# Exercise directions
From the listing below, pick out each line with the word "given".

•••••

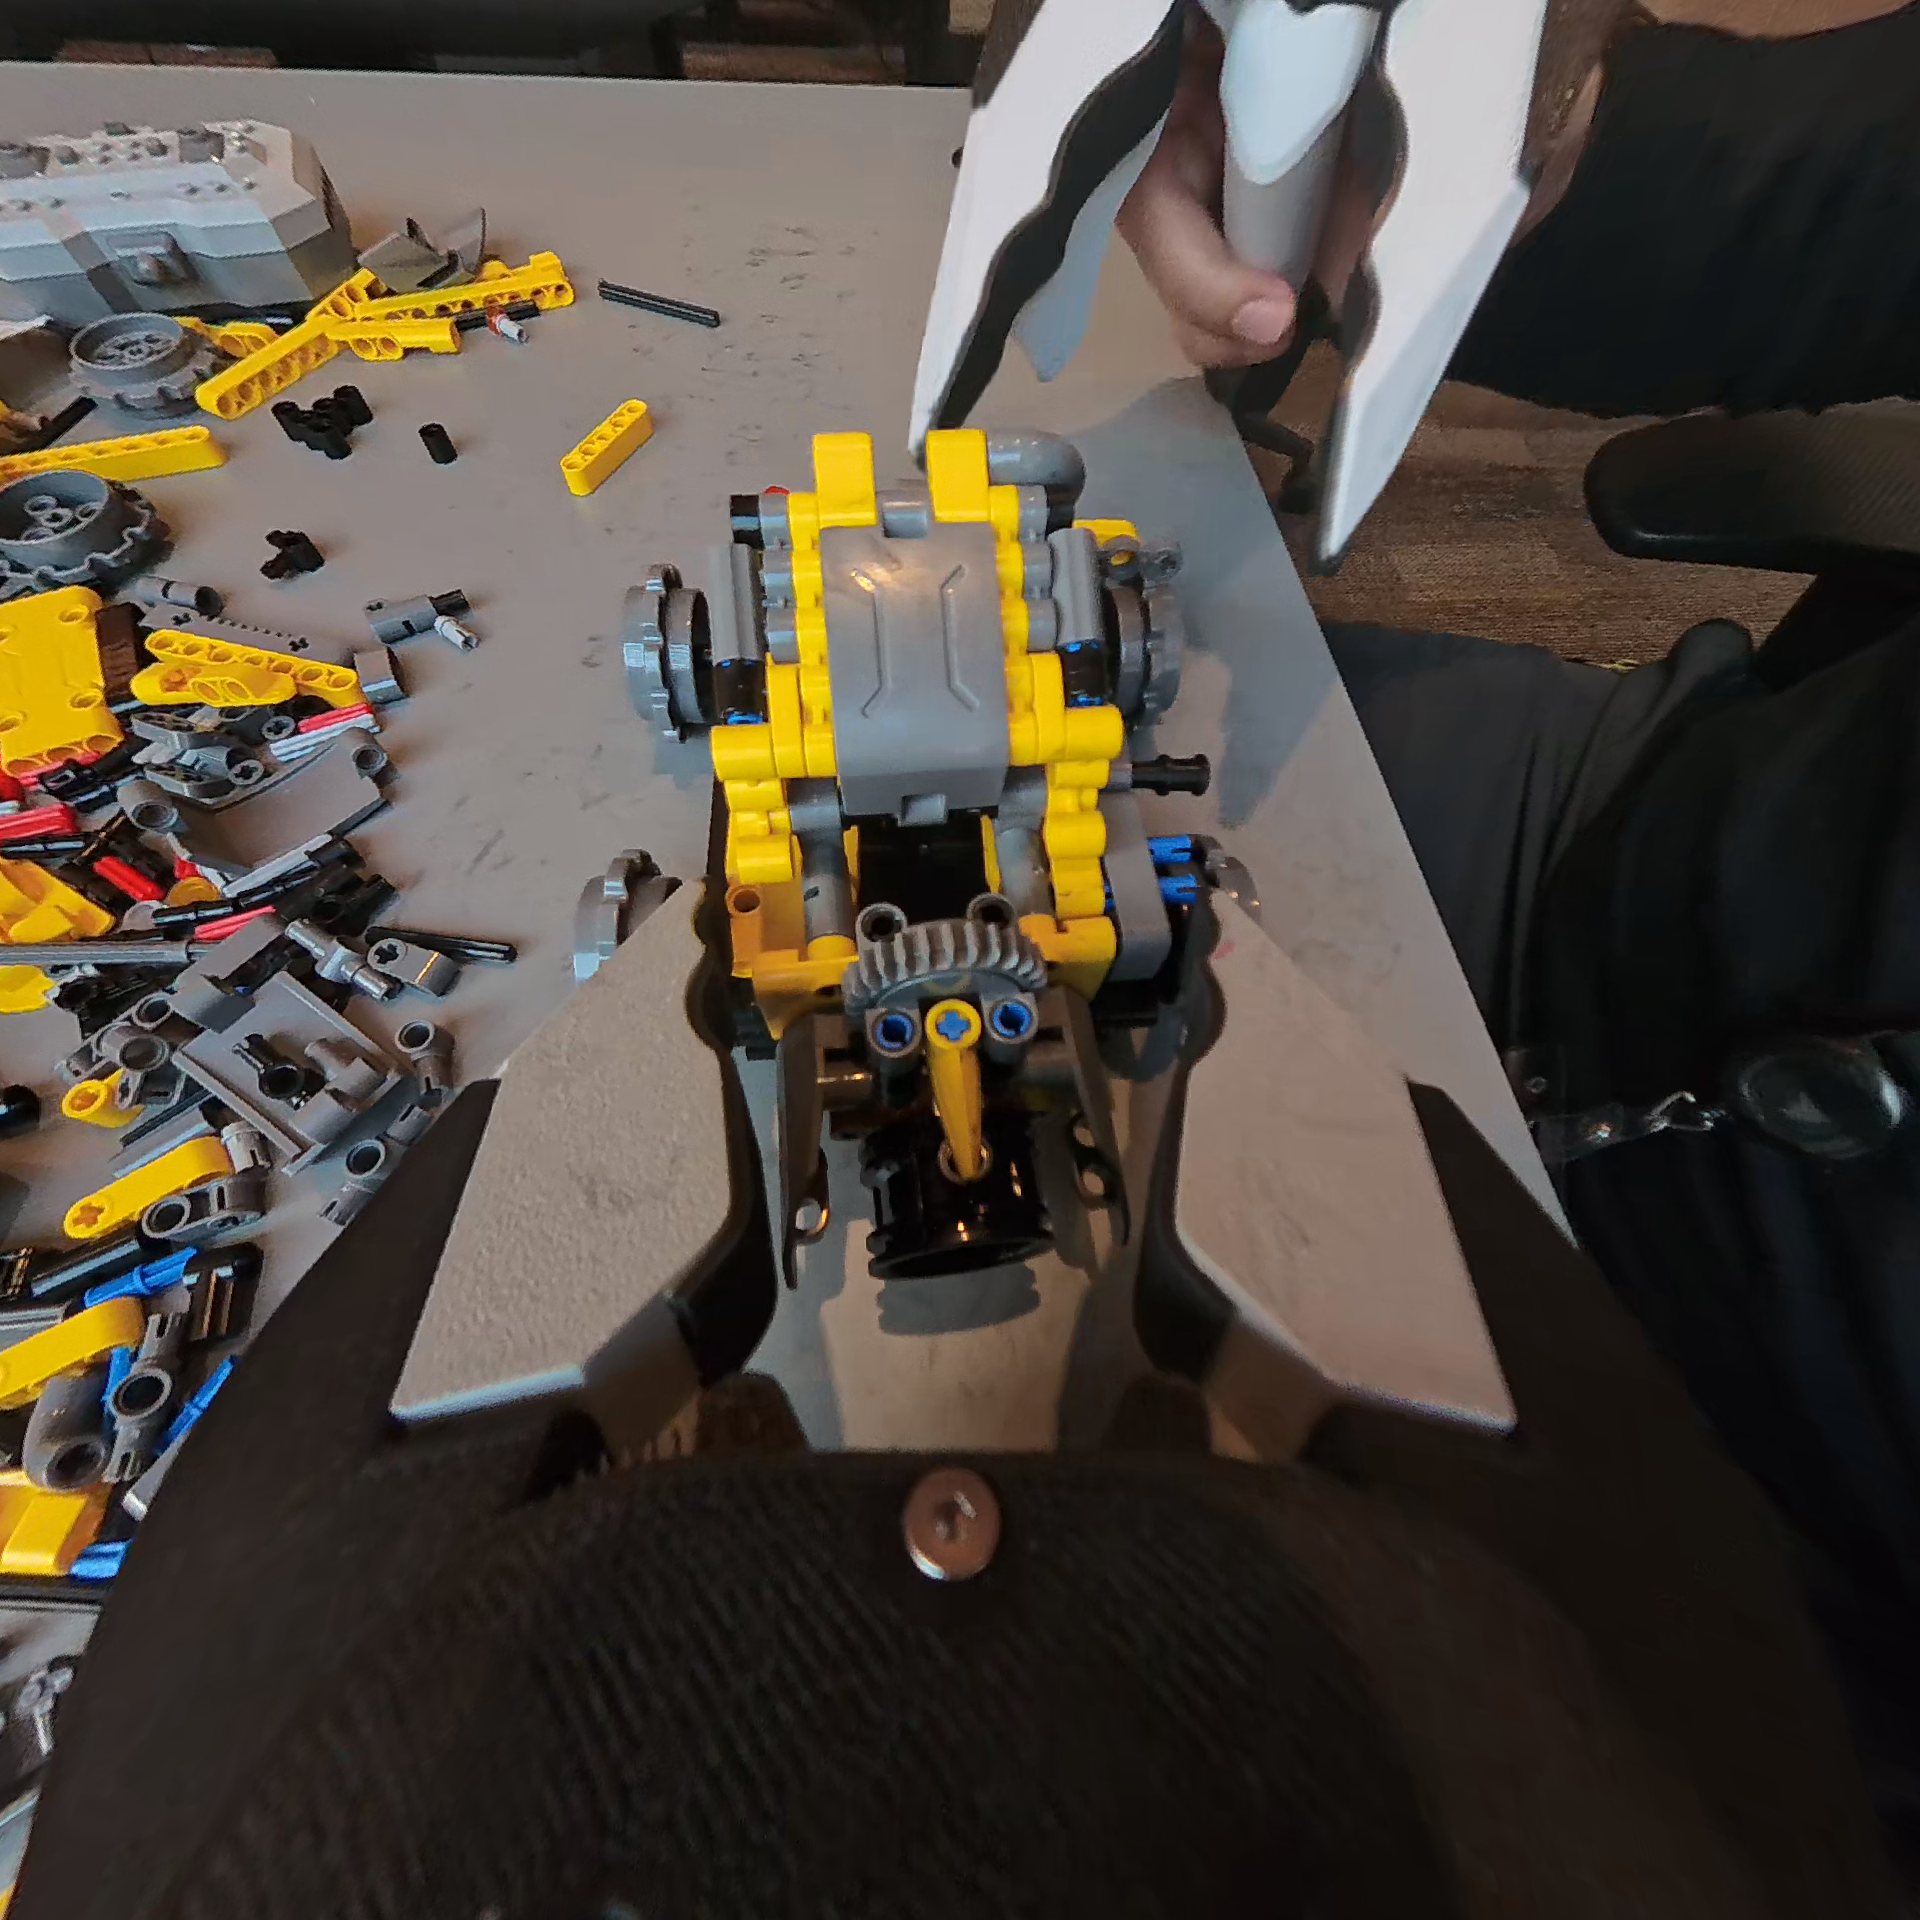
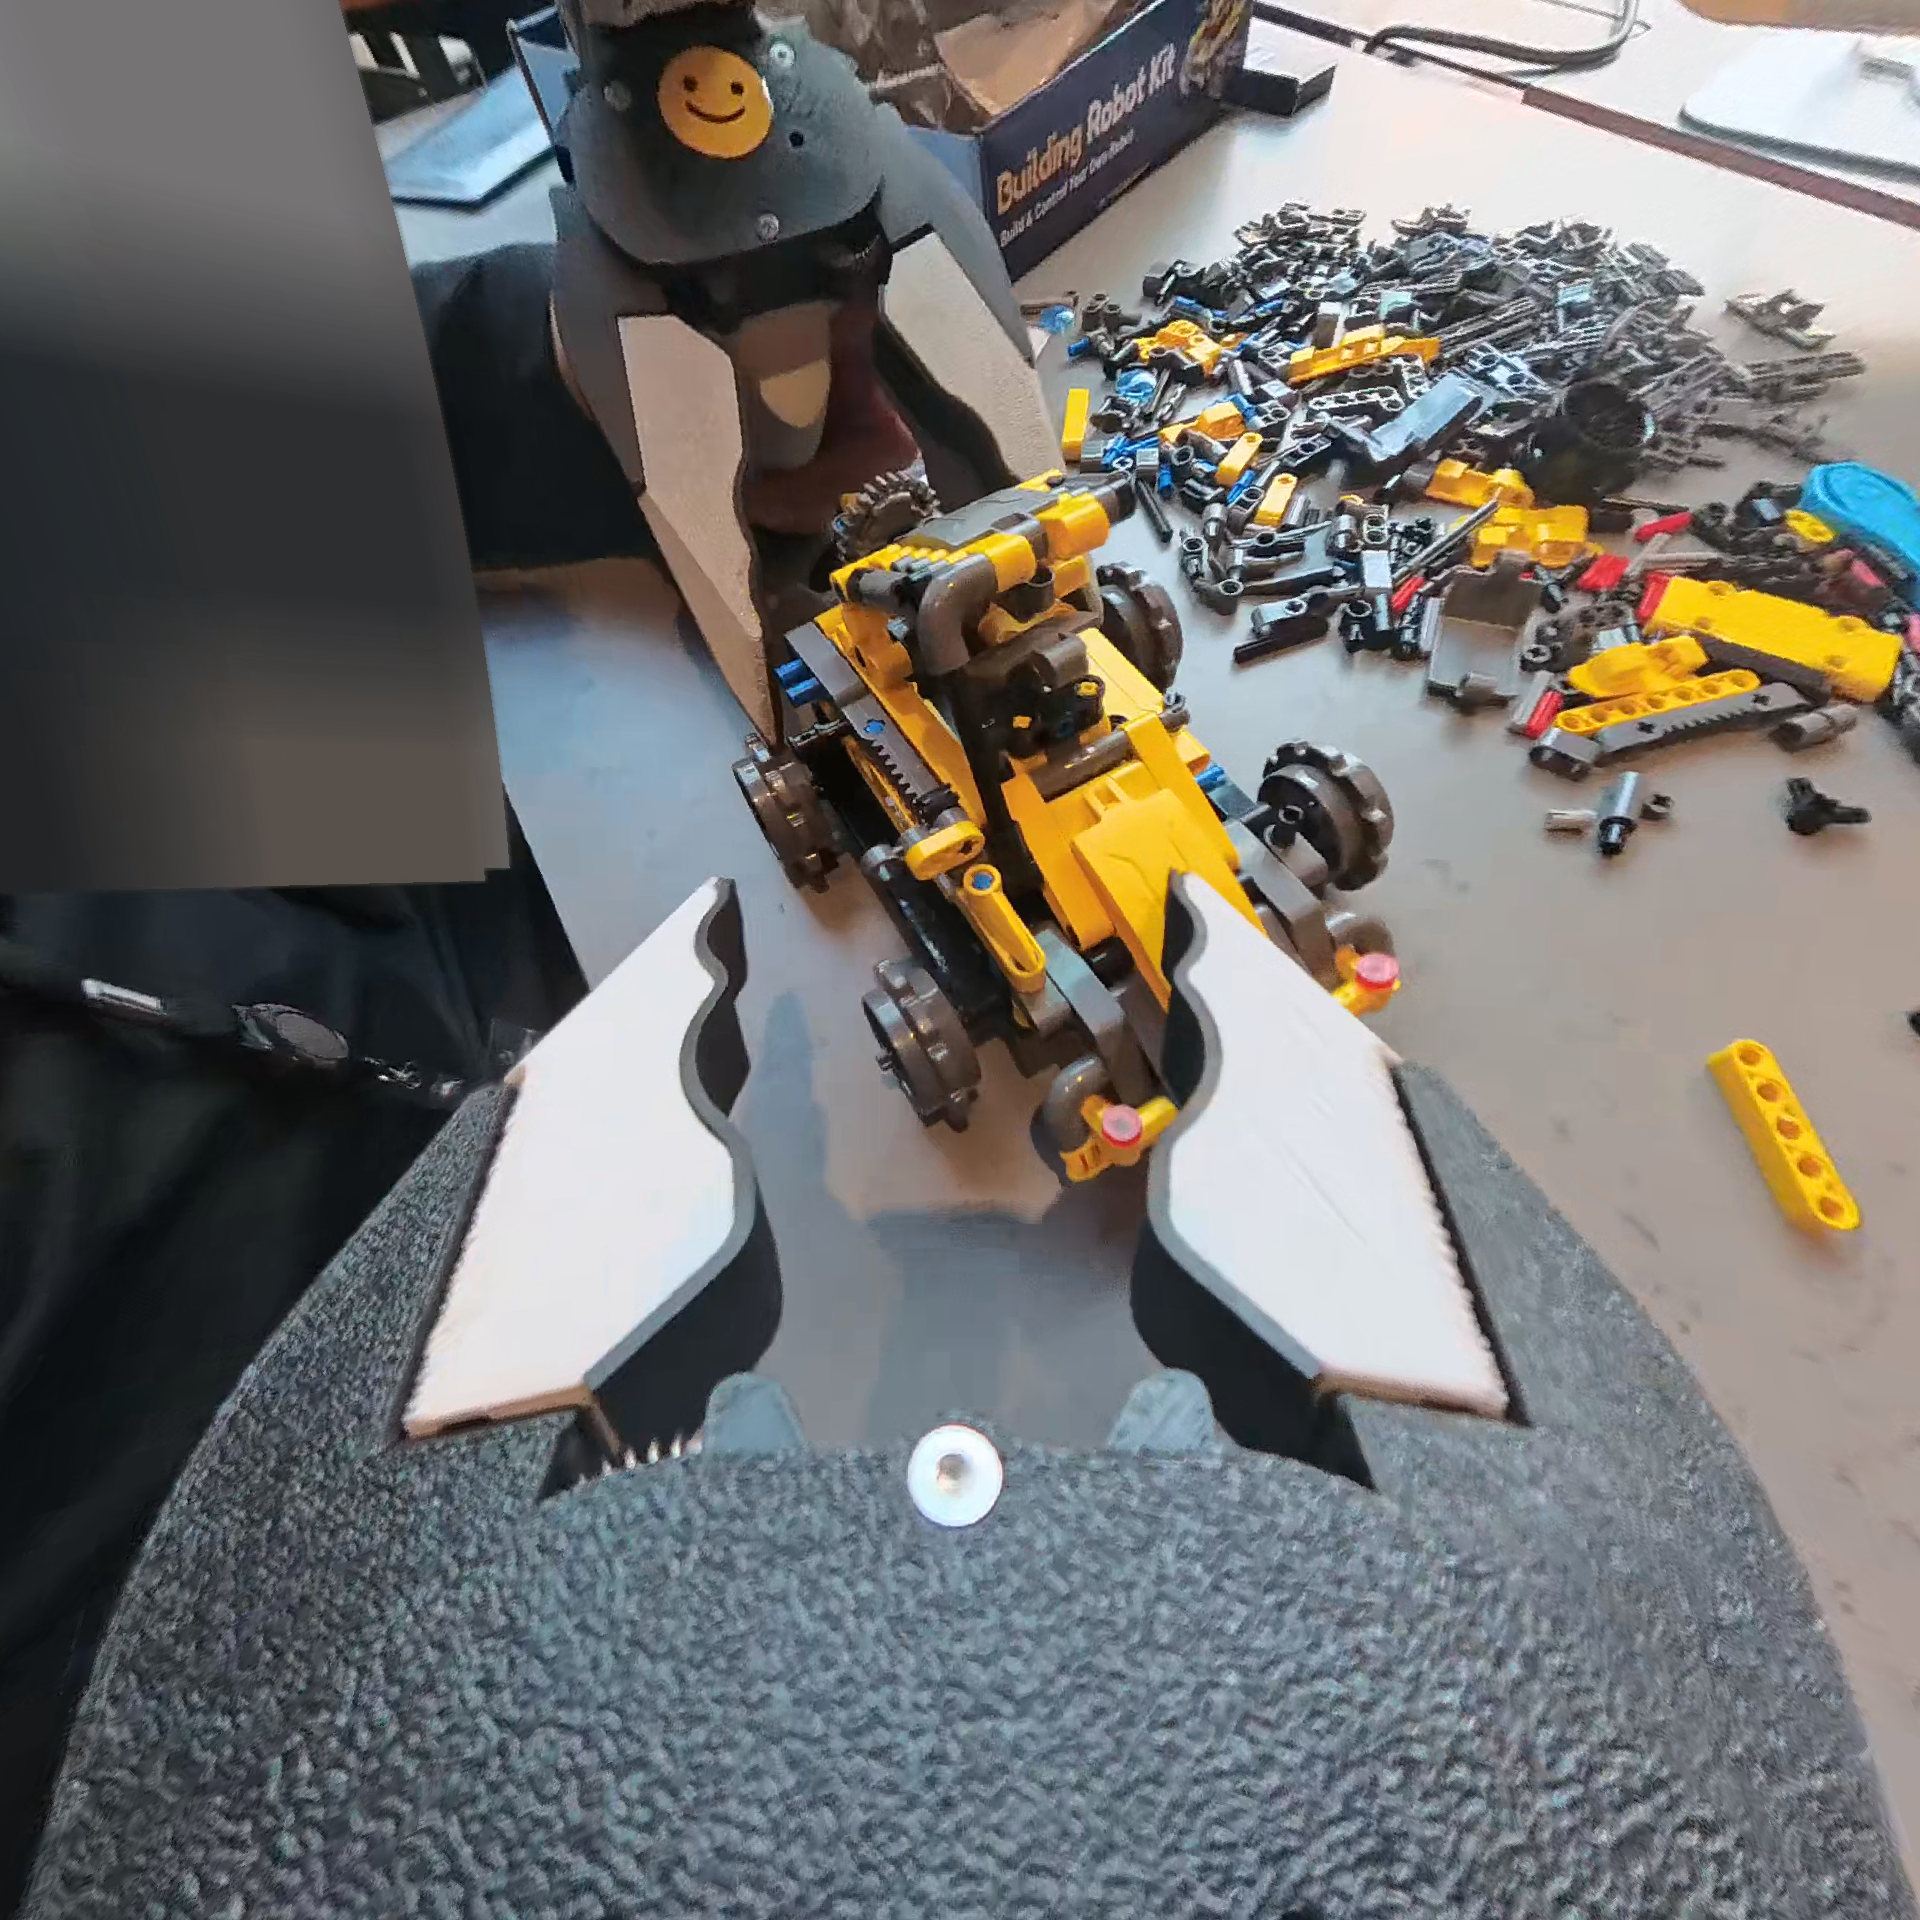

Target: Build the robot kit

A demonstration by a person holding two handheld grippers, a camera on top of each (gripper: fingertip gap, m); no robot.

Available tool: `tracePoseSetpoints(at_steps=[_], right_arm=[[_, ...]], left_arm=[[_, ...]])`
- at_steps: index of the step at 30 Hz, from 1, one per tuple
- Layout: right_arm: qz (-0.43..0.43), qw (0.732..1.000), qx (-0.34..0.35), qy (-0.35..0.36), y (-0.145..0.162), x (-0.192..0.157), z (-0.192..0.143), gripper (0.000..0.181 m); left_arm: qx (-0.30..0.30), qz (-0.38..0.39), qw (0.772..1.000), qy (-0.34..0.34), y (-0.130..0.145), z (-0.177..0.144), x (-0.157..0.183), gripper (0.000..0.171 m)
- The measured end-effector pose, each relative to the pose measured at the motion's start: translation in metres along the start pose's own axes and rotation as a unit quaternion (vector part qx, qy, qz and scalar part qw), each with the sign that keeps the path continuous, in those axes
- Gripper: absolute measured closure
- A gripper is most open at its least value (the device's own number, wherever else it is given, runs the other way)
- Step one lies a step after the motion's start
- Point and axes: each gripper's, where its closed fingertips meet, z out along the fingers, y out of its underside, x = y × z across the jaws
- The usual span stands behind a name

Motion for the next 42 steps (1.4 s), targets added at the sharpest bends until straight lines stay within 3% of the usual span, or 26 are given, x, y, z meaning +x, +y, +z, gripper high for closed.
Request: tracePoseSetpoints(at_steps=[8,14,20,31,37,40,42], right_arm=[[-0.01,1.0,0.0,0.019,-0.001,0.007,0.013,0.096],[-0.05,0.998,-0.015,0.027,-0.004,0.005,0.026,0.089],[-0.094,0.995,-0.04,0.004,-0.002,0.012,0.037,0.085],[-0.106,0.994,-0.021,-0.015,-0.002,0.014,0.045,0.099],[-0.146,0.989,-0.032,-0.012,0.001,0.015,0.047,0.094],[-0.128,0.991,-0.016,-0.045,-0.002,0.013,0.043,0.089],[-0.116,0.991,0.005,-0.058,-0.008,0.013,0.039,0.095]], left_arm=[[0.037,-0.051,0.998,0.007,-0.01,-0.007,0.002,0.079],[0.028,-0.089,0.994,-0.055,-0.019,-0.016,0.001,0.074],[-0.035,-0.064,0.991,-0.116,-0.01,0.003,0.002,0.078],[-0.035,-0.043,0.989,-0.134,-0.012,0.005,-0.001,0.083],[-0.029,-0.04,0.99,-0.132,-0.013,0.005,-0.003,0.084],[-0.026,-0.04,0.991,-0.129,-0.013,0.005,-0.003,0.084],[-0.023,-0.04,0.991,-0.125,-0.014,0.007,-0.003,0.084]])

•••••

# Your solution
- A gripper is most open at its least value (the device's own number, wherever else it is given, runs the other way)
Motion for the next 42 steps (1.4 s), targets added at the sharpest bends until straight lines stay within 3% of the usual span, or 26 are given, x, y, z meaning +x, +y, +z, gripper high for closed.

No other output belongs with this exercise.